Une autre décision du gouvernement a été d'interdire l'exportation de masques, assurant ainsi des stocks suffisants pour Taïwan. Depuis le 1er avril, l'utilisation de masques de protection est obligatoire dans des lieux tels que les transports publics.
La technologie a également été un bon allié dans la lutte contre l'épidémie. Le gouvernement taïwanais a développé un programme qui a permis aux utilisateurs de compter leurs voyages à l'étranger et de voir s'ils ont développé des symptômes, et donc de faire contrôler les éventuels positifs au COVID-19, qui a été utilisé aux douanes par les responsables des aéroports pour avoir un meilleur contrôle sur les passagers présentant un risque élevé d'infection.

De plus, la volonté des citoyens de maintenir une distance sociale a permis de contrôler le virus et il n'a pas été nécessaire de déclarer un état d'alarme qui obligerait à un confinement total comme dans la province voisine du Hubei, l'épicentre de la pandémie.
En mars, Taïwan a connu un pic dans les cas dus principalement au retour d'étudiants d'Europe et des États-Unis. Pour contrôler ces cas, une quarantaine stricte a été mise en place. Au total, 80 000 personnes sont isolées, la température et les symptômes étant contrôlés quotidiennement par téléphone.
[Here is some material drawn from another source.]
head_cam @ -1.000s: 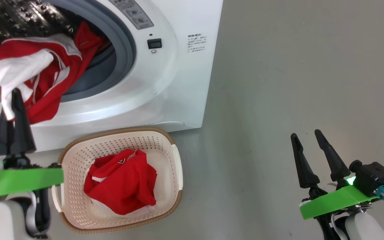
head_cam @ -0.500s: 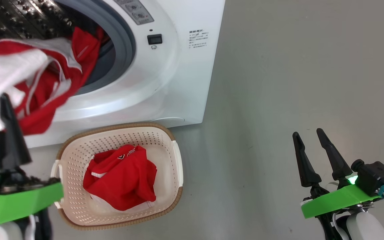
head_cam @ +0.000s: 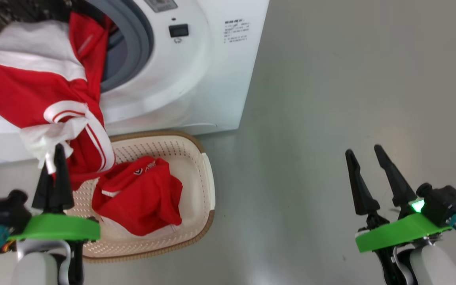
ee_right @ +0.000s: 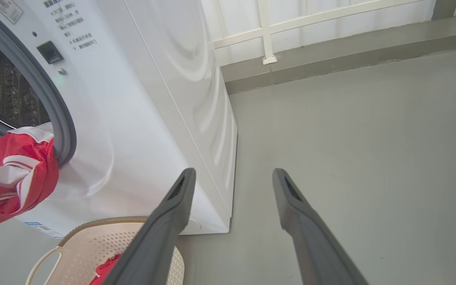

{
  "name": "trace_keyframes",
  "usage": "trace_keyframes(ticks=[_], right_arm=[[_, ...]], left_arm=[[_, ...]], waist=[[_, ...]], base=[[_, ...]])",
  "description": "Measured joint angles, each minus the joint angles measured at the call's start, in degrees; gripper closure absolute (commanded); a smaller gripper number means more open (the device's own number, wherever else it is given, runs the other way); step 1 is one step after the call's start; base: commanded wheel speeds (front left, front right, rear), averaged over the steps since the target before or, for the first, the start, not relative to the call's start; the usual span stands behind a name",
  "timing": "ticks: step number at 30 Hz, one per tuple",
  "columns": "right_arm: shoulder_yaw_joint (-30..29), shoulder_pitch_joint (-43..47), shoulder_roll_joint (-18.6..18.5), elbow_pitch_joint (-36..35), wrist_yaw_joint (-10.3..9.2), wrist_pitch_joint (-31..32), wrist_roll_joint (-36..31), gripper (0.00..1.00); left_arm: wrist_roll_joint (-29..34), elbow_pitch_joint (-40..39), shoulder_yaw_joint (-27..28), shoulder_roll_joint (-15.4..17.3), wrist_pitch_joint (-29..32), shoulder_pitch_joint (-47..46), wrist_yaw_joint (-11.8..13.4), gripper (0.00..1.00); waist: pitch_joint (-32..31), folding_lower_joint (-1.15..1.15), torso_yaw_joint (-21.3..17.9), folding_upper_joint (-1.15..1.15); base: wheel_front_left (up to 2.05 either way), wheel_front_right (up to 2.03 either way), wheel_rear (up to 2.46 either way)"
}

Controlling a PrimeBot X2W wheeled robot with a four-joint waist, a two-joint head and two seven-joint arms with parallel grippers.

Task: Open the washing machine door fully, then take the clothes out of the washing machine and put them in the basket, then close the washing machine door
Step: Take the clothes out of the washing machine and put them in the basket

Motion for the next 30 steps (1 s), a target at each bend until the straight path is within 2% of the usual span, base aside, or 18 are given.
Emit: trace_keyframes(ticks=[8,14,21,22,24,25,30], right_arm=[[0.11,-2.49,0.32,-0.75,0.0,0.0,-0.01,0.0],[0.32,-3.63,0.66,-0.89,0.0,0.0,-0.02,0.0],[0.69,-4.42,0.67,-0.93,0.0,0.0,-0.44,0.0],[0.75,-4.42,0.67,-0.93,0.0,0.0,-0.44,0.0],[0.81,-4.43,0.66,-0.93,0.0,0.0,-0.44,0.0],[0.81,-4.43,0.66,-0.94,0.0,0.0,-0.44,0.0],[0.81,-5.0,0.65,-0.98,0.0,0.0,-0.46,0.0]], left_arm=[[3.98,13.67,0.94,-0.07,-0.01,-7.67,-0.6,1.0],[7.04,21.4,1.29,0.07,0.0,-12.27,-1.1,0.9],[9.1,27.43,1.56,0.4,0.0,-16.32,-1.1,0.58],[9.1,28.02,1.86,0.42,0.0,-16.76,-1.1,0.31],[9.1,28.6,2.33,0.46,0.0,-17.34,-1.1,0.09],[9.1,28.86,2.45,0.46,0.0,-17.61,-1.1,0.02],[9.1,28.98,2.66,0.43,0.0,-18.11,-1.11,0.0]], waist=[[4.14,0.0,-0.69,0.0],[7.09,0.0,-1.47,0.0],[9.29,0.0,-2.17,0.0],[9.38,0.0,-2.19,0.0],[9.47,0.0,-2.16,0.0],[9.47,0.0,-2.13,0.0],[9.31,0.0,-1.94,0.0]], base=[[0.0,0.0,0.0],[0.0,0.0,0.0],[0.0,0.0,0.0],[0.0,0.0,0.0],[0.0,0.0,0.0],[0.0,0.0,0.0],[0.0,0.0,0.0]])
Si les données GPS du téléphone d'une personne en quarantaine indiquent un mouvement inhabituel, la personne reçoit un appel pour confirmer sa position et la garder sous contrôle.

Malgré ces bonnes pratiques mises en œuvre par Taïwan, l'Organisation mondiale de la santé (OMS) n'a pas reconnu son travail pour arrêter la pandémie dans l'île du Pacifique.
Comme la plupart des territoires, Taïwan a demandé à l'OMS, au début de l'épidémie, des informations sur la transmission du virus entre humains, selon la BBC.
Selon le gouvernement taïwanais, l'organisme de santé n'a pas répondu à cette demande. « Espérons qu'à travers le test que cette pandémie implique, l'OMS pourra clairement reconnaître que les épidémies n'ont pas de frontières nationales », a déclaré le ministre de la santé de Taiwan, Chen Shih-chung.

Il convient de rappeler que Taïwan ne fait pas partie de l'Organisation mondiale de la santé. Les mauvaises relations avec Pékin remontent à plus de 1950. Cette année-là, la guerre a officiellement pris fin, après vingt ans de combat, mais la guerre froide entre les deux est toujours en cours. La raison : tant la Chine que Taïwan se considèrent comme les héritiers du gouvernement légitime d'une Chine unifiée. Pour la Chine, Taïwan est une province désobéissante de la République populaire de Chine ; pour Taïwan, c'est la capitale de la République de Chine, reconnue par une vingtaine de pays d'Amérique latine, des Caraïbes, d'Afrique, d'Europe et d'Océanie.
La politique de la Chine à l'égard de Taïwan a consisté à la priver de toute présence dans les forums internationaux et de nombreux organismes multilatéraux ont évité de s'engager avec elle pour éviter un conflit majeur avec Pékin. Pour faire partie de l'OMS, il faut être membre des Nations unies, ce qui n'est pas le cas de Taïwan non plus.

Le 18 février, la porte-parole du ministère taïwanais des Affaires étrangères, Joanne Ou, a mis en garde contre la possibilité que son pays partage ses connaissances avec les professionnels de l'OMS. Mais Taipei n'a été convoquée à aucun des panels mondiaux que l'OMS organise pour avoir des informations sur l'évolution de la pandémie. La « discrimination » dont la présidente taïwanaise a déclaré que son pays avait souffert aux mains de l'OMS a culminé avec la publication des courriels qu'elle avait envoyés à l'organisme international pour l'avertir de l'apparition d'un nouveau type de pneumonie en décembre. L'OMS l'a nié.
La déclaration du gouvernement taïwanais commence ainsi : « Les centres de contrôle des maladies de Taïwan ont appris, de diverses sources, qu'il y avait au moins sept cas de pneumonie atypique à Wuhan, en Chine ».
Au cours de cette pandémie, l'OMS a reçu de multiples critiques sur la manière dont elle gère la crise sanitaire mondiale. Même la France a critiqué sa gestion et a appelé à un « nouveau multilatéralisme de la santé ».